§ **PROBLEM**
Please give back, word for word, only the lines starting at the one containing "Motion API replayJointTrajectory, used" and ending at the one containing "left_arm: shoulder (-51" within the material below.

§ **DATA EXTRACT**
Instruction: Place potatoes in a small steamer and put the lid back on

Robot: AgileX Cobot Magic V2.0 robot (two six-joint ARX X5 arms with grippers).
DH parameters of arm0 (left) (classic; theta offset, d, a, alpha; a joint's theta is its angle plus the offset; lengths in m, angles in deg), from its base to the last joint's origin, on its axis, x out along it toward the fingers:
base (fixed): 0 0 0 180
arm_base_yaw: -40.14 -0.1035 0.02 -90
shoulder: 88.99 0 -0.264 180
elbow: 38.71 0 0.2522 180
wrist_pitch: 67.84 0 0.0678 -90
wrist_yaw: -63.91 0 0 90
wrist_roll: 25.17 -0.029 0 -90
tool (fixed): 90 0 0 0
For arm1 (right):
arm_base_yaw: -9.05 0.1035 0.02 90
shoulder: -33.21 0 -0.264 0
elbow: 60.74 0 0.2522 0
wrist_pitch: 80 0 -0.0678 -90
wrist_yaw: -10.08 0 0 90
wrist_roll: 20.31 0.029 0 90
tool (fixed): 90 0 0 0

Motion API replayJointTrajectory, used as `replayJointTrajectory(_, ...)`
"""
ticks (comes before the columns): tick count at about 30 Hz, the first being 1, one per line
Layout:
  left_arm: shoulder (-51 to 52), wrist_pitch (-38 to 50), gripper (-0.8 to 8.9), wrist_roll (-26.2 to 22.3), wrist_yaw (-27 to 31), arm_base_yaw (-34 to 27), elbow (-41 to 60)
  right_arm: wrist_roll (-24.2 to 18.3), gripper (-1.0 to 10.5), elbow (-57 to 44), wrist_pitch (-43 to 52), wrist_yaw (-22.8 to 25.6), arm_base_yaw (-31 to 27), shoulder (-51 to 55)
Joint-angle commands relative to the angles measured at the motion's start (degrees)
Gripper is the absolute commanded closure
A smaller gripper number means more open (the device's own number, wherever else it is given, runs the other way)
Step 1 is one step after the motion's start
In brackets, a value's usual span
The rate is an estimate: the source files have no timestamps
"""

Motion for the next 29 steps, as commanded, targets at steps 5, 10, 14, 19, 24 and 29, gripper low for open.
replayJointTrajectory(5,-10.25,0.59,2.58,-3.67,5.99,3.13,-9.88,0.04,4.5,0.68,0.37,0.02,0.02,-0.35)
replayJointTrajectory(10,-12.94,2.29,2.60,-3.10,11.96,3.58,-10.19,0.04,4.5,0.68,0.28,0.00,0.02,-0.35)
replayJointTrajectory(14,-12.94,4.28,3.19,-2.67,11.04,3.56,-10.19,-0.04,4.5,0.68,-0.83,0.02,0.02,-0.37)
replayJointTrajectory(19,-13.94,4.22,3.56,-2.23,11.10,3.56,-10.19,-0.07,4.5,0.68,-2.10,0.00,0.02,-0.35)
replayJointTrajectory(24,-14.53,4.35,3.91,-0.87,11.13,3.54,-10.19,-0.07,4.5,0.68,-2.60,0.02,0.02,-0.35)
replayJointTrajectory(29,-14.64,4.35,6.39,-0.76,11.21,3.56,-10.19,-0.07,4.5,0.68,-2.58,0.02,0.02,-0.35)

§ **SOLVED EXERCISE**
Motion API replayJointTrajectory, used as `replayJointTrajectory(_, ...)`
"""
ticks (comes before the columns): tick count at about 30 Hz, the first being 1, one per line
Layout:
  left_arm: shoulder (-51 to 52), wrist_pitch (-38 to 50), gripper (-0.8 to 8.9), wrist_roll (-26.2 to 22.3), wrist_yaw (-27 to 31), arm_base_yaw (-34 to 27), elbow (-41 to 60)

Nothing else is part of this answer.